▸ Assigned task
Your answer must contain each line of the data, copied exactly.

▸ Supplied data
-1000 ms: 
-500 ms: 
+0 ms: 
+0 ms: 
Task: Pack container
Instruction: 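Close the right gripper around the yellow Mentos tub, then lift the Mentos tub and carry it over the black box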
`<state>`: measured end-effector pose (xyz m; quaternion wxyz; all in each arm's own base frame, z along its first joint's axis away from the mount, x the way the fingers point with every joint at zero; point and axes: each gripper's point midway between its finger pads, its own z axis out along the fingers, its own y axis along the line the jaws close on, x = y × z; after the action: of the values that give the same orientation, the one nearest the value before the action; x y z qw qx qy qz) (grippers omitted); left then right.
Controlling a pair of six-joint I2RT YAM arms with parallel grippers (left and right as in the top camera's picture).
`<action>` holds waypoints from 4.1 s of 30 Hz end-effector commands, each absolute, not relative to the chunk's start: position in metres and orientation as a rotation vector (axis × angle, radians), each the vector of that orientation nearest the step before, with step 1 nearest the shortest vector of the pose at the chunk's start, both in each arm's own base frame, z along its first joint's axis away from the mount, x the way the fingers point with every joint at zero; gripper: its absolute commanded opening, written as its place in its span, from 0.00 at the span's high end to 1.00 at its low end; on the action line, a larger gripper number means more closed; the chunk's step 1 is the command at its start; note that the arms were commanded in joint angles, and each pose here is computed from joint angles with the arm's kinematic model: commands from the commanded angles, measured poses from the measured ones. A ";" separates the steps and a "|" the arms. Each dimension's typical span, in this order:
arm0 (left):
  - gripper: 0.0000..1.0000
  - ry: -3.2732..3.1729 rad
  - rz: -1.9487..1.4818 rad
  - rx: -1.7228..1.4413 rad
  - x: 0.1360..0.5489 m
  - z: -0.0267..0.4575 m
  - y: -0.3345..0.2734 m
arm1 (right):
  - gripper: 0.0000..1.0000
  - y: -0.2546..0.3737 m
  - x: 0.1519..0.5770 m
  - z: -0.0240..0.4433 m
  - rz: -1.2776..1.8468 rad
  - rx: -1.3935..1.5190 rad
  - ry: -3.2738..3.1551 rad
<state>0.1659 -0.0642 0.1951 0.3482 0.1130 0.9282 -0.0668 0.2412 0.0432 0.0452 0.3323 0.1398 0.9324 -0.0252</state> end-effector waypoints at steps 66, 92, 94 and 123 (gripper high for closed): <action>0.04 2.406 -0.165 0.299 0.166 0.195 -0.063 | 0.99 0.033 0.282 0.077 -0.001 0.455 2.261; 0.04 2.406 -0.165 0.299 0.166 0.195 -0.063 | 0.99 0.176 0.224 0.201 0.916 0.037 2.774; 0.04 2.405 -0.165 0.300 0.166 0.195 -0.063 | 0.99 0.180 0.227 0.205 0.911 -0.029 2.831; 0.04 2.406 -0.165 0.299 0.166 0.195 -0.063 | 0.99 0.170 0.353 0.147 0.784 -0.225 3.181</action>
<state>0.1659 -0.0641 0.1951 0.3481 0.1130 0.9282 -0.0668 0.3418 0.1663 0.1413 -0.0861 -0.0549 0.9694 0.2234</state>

▸ Solution to the exercise
-1000 ms: 
-500 ms: 
+0 ms: 
+0 ms: 
Task: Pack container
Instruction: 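Close the right gripper around the yellow Mentos tub, then lift the Mentos tub and carry it over the black box
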`<state>`: measured end-effector pose (xyz m; quaternion wxyz; all in each arm's own base frame, z along its first joint's axis away from the mount, x the way the fingers point with every joint at zero; point and axes: each gripper's point midway between its finger pads, its own z axis out along the fingers, its own y axis along the line the jaws close on, x = y × z; after the action: of the values that give the same orientation, the one nearest the value before the action; x y z qw qx qy qz) (grippers omitted); left then right.
Controlling a pair of six-joint I2RT YAM arms with parallel grippers (left and right as in the top camera's picture).
`<action>` holds waypoints from 4.1 s of 30 Hz end-effector commands, each absolute, not relative to the chunk's start: position in metres and orientation as a rotation vector (axis × angle, radians), each the vector of that orientation nearest the step before, with step 1 nearest the shortest vector of the pose at the chunk's start, both in each arm's own base frame, z along its first joint's axis away from the mount, x the way the fingers point with every joint at zero; gripper: its absolute commanded opening, written as its place in its span, from 0.00 at the span's high end to 1.00 at its low end; on the action line, a larger gripper number means more closed; the chunk's step 1 is the command at its start; note that the arms were commanded in joint angles, and each pose here is computed from joint angles with the arm's kinematic model: commands from the commanded angles, measured poses from the measured ones. A ";" separates the steps and a "|" the arms. Each dimension's typical span, in this order:
arm0 (left):
  - gripper: 0.0000..1.0000
  - ry: -3.2732..3.1729 rad
  - rz: -1.9487..1.4818 rad
  - rx: -1.7228..1.4413 rad
  - x: 0.1360..0.5489 m
  - z: -0.0267..0.4575 m
  - y: -0.3345..0.2734 m
arm1 (right):
  - gripper: 0.0000..1.0000
  - y: -0.2546..0.3737 m
  - x: 0.1519..0.5770 m
  - z: -0.0240..0.4433 m
  - rz: -1.2776..1.8468 rad
  - rx: -1.3935..1.5190 rad
  - ry: -3.2738..3.1551 rad
<state>0.1659 -0.0642 0.1951 0.3482 0.1130 0.9282 -0.0668 0.2412 0.0432 0.0452 0.3323 0.1398 0.9324 -0.0252</state> end-effector waypoints at steps 66, 92, 94 and 123 (gripper high for closed): <action>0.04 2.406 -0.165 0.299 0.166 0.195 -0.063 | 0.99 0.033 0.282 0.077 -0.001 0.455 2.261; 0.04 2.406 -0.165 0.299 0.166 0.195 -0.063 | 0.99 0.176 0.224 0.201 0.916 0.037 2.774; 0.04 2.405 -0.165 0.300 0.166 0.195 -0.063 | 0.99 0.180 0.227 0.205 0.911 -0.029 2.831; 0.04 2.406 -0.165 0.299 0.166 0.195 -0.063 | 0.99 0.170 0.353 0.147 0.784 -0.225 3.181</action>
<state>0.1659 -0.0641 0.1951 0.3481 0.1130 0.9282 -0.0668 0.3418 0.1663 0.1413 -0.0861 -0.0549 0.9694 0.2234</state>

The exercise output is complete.